À noter, par ailleurs, que les cyber-attaques demeurent nombreuses et quasi-quotidiennes. FMM a ainsi connu deux cyber-attaques très sérieuses en juin 2021 qui ont pu être maîtrisées avec le concours de l'ANSSI. L'ensemble des entreprises de l'audiovisuel public partage une expertise commune depuis l'attaque d'origine russe qui a endommagé gravement les systèmes de TV5 Monde les 8 et 9 avril 2015.

Protéger nos journalistes : une priorité quotidienne pour nos opérateurs et le MEAE

Face à la montée des menaces les rapporteurs ont souhaité examiner les procédures mises en place afin de protéger les journalistes et les autres personnels en poste dans les zones dangereuses. Si les risques ont toujours existé, la nature des menaces ne cesse de se diversifier. Le harcèlement, notamment sur internet et les réseaux sociaux, se généralise tandis que le risque d'arrestation ou de détention arbitraire demeure important ainsi que celui d'enlèvement ou d'atteinte à l'intégrité physique.

La mise en cause des journalistes peut intervenir à l'occasion de la réalisation d'un reportage ou d'une enquête sur un sujet sensible mais elle peut aussi résulter du traitement à l'antenne d'un thème clivant ou refléter une contestation plus générale de la ligne éditoriale par les autorités.

L'obtention des visas journalistiques et des accréditations devient plus difficile et leur retrait ou leur suspension intervient plus systématiquement dès lors que la couverture éditoriale de l'actualité déplaît aux autorités concernées.

Afin d'accroître le niveau de vigilance et adapter les attitudes à tenir, FMM a mis en place depuis plusieurs années une direction de la sûreté dédiée exclusivement à ces questions qui d'une part recueille des informations très précises sur la situation sécuritaire dans les zones concernées et propose aux journalistes des formations adaptées. Le Centre de crise et de soutien (CDCS) du MEAE intervient en lien direct avec la direction de la sûreté de FMM qui apporte son expertise à l'ensemble de l'audiovisuel public mais également privé lorsque des personnels sont en difficulté sur le terrain.

Le rôle de la direction de la sûreté de FMM est devenu fondamental à tous les stades de l'action des journalistes sur le terrain. La phase préparatoire permet de mesurer le rapport entre la valeur de l'information recherchée et les risques encourus et d'étudier les dispositions de sécurité. Lors de la mission, un suivi 24/7 est organisé avec des contacts plusieurs fois par jours. Enfin un débriefing complet est assuré après chaque mission.

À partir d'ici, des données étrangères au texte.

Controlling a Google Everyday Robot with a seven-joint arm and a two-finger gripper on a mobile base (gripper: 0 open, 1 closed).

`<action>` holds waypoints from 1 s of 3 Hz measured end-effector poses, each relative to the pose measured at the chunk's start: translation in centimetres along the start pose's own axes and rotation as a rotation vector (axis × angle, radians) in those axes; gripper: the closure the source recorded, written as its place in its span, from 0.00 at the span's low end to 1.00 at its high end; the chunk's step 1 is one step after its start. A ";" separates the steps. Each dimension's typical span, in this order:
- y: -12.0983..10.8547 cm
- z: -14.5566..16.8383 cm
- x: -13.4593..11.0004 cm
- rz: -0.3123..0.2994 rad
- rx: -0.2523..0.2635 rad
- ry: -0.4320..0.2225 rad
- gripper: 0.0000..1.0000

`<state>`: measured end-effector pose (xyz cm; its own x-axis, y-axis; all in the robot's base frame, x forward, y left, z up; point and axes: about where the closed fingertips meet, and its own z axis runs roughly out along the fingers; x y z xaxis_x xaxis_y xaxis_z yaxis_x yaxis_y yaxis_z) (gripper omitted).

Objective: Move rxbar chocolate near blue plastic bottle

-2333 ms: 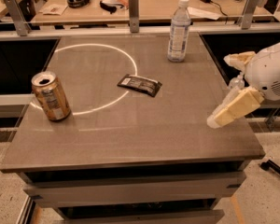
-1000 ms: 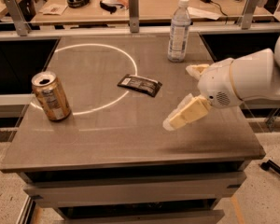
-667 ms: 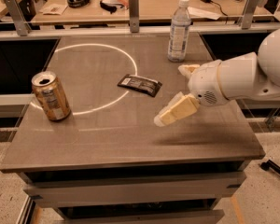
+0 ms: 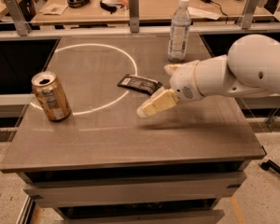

Au 30 octobre 2023, FMM aura formé 185 journalistes et techniciens extérieurs au reportage en zone dangereuse (ZD) dont 67 appartenant à un média public.

Les rapporteurs souhaitent apporter leur plein et entier soutien aux équipes de France Médias Monde et de TV5 Monde qui défendent partout l'indépendance de l'information face à des régimes souvent sans scrupules et disposant de moyens de déstabilisation considérables.